• _Task to complete_: Out of all the lines below, count those with the word "grey". Give the number only.

Given records: Begin

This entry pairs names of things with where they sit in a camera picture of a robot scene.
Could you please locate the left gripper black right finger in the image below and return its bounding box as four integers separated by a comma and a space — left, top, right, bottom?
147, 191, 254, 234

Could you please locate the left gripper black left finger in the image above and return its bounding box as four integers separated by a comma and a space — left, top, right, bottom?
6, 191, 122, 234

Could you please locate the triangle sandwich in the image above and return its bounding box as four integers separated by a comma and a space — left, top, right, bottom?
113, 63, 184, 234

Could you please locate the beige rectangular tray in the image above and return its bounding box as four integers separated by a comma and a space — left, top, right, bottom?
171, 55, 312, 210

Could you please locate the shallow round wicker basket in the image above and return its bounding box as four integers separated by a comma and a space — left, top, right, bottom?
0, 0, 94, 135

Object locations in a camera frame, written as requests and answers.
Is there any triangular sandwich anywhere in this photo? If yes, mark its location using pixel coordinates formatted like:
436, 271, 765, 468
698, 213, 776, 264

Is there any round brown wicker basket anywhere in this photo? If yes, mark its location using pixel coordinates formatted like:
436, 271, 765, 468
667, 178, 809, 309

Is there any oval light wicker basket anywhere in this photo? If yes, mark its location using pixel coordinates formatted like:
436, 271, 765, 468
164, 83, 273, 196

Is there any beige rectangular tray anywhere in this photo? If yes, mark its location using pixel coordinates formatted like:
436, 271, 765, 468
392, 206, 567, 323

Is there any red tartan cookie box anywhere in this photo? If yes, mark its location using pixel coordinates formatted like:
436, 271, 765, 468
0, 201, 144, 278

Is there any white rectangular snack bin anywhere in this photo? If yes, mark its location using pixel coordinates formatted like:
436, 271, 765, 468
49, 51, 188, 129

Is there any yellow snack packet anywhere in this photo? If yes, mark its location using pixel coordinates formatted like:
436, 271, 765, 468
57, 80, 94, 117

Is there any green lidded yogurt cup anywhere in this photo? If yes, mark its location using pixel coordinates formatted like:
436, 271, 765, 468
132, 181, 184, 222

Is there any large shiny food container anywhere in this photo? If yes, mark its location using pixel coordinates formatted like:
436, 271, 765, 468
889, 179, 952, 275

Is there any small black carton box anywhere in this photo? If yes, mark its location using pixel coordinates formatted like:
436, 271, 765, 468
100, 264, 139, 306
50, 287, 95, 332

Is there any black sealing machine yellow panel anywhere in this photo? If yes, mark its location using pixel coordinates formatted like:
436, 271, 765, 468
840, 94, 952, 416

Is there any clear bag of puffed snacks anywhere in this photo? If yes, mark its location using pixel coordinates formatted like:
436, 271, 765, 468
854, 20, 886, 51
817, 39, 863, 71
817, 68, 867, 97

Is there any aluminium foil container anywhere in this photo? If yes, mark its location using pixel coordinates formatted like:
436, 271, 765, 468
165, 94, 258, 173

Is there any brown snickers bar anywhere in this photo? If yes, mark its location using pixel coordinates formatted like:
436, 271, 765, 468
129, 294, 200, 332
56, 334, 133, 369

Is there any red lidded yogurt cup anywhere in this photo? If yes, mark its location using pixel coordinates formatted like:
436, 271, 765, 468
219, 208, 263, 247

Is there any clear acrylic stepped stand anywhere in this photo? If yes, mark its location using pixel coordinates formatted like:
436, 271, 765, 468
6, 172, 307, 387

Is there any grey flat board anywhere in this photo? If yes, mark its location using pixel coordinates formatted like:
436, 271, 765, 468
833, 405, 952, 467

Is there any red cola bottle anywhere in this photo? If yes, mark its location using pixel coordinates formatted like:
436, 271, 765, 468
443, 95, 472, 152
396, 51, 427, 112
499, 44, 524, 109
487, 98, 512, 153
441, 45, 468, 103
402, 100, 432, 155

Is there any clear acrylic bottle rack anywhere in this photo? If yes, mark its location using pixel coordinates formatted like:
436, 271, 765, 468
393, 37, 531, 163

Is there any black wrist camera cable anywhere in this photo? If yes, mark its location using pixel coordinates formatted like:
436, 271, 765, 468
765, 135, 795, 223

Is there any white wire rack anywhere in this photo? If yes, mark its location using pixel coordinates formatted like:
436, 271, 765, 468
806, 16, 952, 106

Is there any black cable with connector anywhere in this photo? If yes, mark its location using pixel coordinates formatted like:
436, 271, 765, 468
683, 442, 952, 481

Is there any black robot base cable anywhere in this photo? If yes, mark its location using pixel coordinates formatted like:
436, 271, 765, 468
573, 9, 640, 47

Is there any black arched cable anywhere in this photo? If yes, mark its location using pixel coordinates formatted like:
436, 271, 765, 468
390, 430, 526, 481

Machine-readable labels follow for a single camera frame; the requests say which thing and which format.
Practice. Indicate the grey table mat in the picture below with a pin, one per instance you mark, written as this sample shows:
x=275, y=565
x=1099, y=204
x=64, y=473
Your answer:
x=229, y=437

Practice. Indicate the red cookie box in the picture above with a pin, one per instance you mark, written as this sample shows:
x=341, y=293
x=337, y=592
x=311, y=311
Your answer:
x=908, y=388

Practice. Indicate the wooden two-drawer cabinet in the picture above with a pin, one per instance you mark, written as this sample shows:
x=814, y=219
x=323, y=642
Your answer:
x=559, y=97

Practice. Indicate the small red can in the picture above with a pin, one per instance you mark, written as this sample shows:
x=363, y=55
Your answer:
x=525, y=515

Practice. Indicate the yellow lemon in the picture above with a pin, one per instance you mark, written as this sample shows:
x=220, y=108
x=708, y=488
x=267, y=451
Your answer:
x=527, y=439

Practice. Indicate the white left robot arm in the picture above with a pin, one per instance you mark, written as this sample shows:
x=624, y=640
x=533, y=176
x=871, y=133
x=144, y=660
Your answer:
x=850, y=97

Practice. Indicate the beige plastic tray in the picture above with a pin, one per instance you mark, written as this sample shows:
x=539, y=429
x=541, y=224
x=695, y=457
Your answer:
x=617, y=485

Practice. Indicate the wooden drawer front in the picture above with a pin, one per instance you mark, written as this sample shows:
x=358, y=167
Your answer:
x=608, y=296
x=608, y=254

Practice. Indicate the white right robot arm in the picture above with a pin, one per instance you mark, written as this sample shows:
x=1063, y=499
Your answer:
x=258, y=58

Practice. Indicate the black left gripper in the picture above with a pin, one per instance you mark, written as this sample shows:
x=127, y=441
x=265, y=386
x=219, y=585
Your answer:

Given records: End

• _Result of the task_: 2